REQUIRED WORK
Search the material and gather each line with "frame" in it.

THE DATA
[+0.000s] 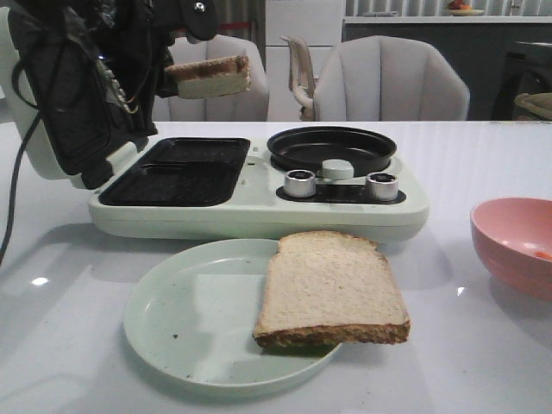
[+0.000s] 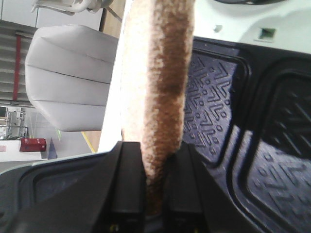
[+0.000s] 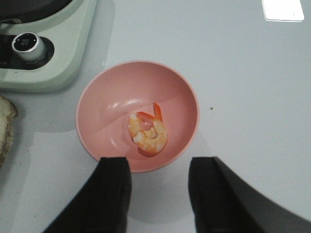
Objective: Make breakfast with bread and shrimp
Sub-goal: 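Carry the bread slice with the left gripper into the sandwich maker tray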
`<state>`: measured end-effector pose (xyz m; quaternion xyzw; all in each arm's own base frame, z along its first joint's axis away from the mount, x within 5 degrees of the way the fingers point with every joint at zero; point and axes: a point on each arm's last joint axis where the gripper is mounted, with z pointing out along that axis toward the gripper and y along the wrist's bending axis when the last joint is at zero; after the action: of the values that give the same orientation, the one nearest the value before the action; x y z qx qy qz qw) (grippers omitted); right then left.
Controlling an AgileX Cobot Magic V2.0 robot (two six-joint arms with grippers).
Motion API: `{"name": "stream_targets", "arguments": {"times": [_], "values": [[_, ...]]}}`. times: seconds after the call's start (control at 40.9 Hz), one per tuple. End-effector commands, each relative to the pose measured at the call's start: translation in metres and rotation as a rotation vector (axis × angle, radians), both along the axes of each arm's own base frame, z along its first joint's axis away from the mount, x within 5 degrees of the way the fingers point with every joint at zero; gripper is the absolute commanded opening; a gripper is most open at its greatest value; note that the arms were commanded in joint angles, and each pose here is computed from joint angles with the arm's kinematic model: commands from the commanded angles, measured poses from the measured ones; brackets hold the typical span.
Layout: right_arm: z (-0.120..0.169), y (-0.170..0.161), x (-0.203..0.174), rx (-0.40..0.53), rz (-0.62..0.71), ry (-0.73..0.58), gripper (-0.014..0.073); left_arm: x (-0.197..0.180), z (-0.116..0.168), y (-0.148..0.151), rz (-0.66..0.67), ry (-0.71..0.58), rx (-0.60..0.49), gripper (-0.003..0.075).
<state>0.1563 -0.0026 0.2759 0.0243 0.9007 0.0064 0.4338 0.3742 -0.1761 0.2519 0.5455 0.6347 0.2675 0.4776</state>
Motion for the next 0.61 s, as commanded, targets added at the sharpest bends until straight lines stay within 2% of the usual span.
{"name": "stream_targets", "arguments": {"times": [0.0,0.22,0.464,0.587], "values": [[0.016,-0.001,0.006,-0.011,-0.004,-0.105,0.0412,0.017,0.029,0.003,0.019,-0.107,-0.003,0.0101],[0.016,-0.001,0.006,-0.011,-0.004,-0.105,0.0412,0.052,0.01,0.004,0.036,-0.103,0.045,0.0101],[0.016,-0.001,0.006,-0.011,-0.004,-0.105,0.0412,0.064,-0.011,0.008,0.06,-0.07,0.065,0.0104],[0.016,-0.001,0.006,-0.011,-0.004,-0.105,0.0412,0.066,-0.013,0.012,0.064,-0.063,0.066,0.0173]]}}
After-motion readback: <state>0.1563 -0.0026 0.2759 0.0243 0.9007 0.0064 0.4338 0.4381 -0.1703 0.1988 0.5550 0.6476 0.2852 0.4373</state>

RESULT
`<state>`: measured end-effector pose (xyz m; quaternion xyzw; all in each arm's own base frame, z along its first joint's axis away from the mount, x within 5 degrees of the way the fingers point with every joint at zero; point and axes: a point on each arm's last joint axis where the gripper is mounted, with z pointing out along that axis toward the gripper and y along the wrist's bending axis when the last joint is at zero; after the action: of the values that give the same orientation, the one nearest the value before the action; x y z qx qy qz qw) (grippers omitted); right then left.
Motion API: `{"name": "stream_targets", "arguments": {"times": [_], "values": [[_, ...]]}}`. times: seconds after the call's start (control at 40.9 Hz), one per tuple. End-effector commands, each relative to the pose measured at the call's start: translation in metres and rotation as a rotation vector (axis × angle, radians), both along the axes of each arm's own base frame, z along its first joint's axis away from the mount, x within 5 degrees of the way the fingers point with every joint at zero; gripper is the absolute commanded opening; a gripper is most open at its greatest value; note that the arms were commanded in joint angles, and each pose here is computed from joint angles with the arm's kinematic model: commands from the commanded angles, measured poses from the measured ones; brackets hold the typical span.

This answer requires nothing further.